When you reach the line containing "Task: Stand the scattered" in the entries below, begin reproducing lines exactly, and stop once the line containing "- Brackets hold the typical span" is done.

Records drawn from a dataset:
=-=-=

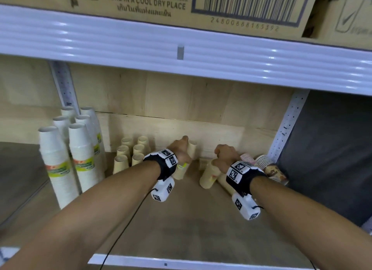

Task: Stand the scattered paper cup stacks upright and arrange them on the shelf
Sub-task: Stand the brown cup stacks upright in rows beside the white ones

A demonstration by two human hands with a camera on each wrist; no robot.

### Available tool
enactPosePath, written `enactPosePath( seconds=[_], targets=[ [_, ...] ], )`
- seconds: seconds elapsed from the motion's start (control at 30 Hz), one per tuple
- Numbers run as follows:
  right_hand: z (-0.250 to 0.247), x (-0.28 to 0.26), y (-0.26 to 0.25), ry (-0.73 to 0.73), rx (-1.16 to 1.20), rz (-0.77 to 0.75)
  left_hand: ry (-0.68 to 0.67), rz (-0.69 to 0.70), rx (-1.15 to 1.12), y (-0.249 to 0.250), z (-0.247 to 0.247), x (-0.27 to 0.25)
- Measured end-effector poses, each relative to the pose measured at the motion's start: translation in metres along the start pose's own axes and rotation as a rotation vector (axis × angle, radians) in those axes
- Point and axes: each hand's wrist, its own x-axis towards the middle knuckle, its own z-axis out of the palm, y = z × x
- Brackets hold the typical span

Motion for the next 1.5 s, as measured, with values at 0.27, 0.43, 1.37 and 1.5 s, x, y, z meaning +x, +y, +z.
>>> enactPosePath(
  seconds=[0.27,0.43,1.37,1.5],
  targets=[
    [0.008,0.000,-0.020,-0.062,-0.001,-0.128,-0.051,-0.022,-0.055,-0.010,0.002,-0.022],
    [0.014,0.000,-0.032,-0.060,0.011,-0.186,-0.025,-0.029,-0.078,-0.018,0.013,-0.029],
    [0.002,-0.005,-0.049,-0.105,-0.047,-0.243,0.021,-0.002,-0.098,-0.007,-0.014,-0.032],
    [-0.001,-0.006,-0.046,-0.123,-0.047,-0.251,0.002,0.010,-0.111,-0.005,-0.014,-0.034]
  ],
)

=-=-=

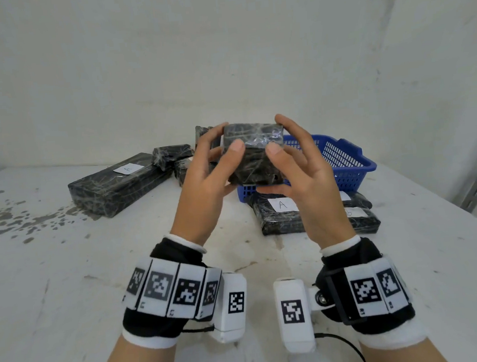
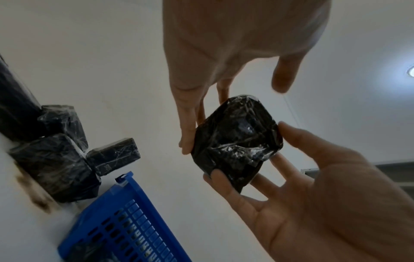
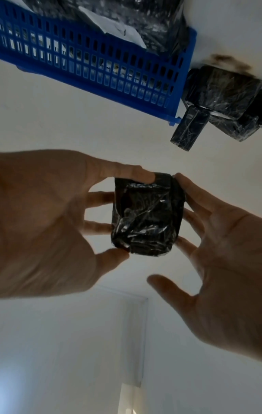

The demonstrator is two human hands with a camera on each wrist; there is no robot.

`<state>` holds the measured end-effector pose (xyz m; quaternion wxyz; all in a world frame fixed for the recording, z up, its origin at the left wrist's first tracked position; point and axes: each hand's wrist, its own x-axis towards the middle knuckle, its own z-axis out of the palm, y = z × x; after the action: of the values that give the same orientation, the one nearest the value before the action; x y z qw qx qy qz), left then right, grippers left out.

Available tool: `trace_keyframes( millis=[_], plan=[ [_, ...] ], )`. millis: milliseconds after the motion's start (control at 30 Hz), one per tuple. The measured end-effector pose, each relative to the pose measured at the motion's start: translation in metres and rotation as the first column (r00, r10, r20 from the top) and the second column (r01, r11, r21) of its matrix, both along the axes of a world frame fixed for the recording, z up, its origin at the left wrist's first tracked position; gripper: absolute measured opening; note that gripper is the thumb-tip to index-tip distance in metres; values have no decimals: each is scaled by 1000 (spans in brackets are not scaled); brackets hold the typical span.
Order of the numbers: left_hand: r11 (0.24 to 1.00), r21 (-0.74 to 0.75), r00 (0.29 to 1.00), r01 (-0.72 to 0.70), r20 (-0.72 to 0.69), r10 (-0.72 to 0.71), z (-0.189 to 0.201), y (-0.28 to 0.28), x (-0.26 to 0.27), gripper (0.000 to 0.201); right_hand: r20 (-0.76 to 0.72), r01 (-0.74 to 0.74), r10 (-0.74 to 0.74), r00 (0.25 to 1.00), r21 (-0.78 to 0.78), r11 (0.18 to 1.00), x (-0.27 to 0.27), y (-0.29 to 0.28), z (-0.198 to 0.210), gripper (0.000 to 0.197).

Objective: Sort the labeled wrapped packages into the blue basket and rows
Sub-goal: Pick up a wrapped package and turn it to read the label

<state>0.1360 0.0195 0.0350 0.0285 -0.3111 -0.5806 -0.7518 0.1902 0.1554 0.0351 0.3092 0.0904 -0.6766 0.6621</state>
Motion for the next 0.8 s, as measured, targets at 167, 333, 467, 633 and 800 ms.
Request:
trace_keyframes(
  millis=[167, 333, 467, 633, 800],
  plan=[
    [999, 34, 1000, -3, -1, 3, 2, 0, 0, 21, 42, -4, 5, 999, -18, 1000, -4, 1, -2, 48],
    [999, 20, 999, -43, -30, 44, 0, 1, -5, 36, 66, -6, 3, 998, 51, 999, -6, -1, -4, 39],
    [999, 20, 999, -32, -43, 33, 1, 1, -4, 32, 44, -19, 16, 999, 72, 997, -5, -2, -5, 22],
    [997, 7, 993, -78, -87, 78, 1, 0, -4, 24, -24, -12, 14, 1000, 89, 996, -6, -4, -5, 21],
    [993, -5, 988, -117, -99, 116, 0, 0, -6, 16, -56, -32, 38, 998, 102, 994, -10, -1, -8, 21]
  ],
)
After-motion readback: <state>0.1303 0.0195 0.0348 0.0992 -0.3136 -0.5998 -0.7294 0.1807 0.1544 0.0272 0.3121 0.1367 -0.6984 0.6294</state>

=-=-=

- TASK SOLUTION:
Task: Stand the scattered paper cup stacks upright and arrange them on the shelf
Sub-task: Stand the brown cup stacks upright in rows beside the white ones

A demonstration by two human hands with a camera on each wrist; no robot.

### Available tool
enactPosePath, written `enactPosePath( seconds=[_], targets=[ [_, ...] ], )`
- seconds: seconds elapsed from the motion's start (control at 30 Hz), one per tuple
- Numbers run as follows:
  right_hand: z (-0.250 to 0.247), x (-0.28 to 0.26), y (-0.26 to 0.25), ry (-0.73 to 0.73), rx (-1.16 to 1.20), rz (-0.77 to 0.75)
  left_hand: ry (-0.68 to 0.67), rz (-0.69 to 0.70), rx (-1.15 to 1.12), y (-0.249 to 0.250), z (-0.247 to 0.247), x (-0.27 to 0.25)
- Measured end-effector poses, each relative to the pose measured at the motion's start: translation in metres along the start pose's own axes and rotation as a rotation vector (axis × angle, radians) in those axes
- Point and axes: each hand's wrist, its own x-axis towards the middle knuckle, its own z-axis out of the palm, y = z × x
- Brackets hold the typical span

The output shown is complete.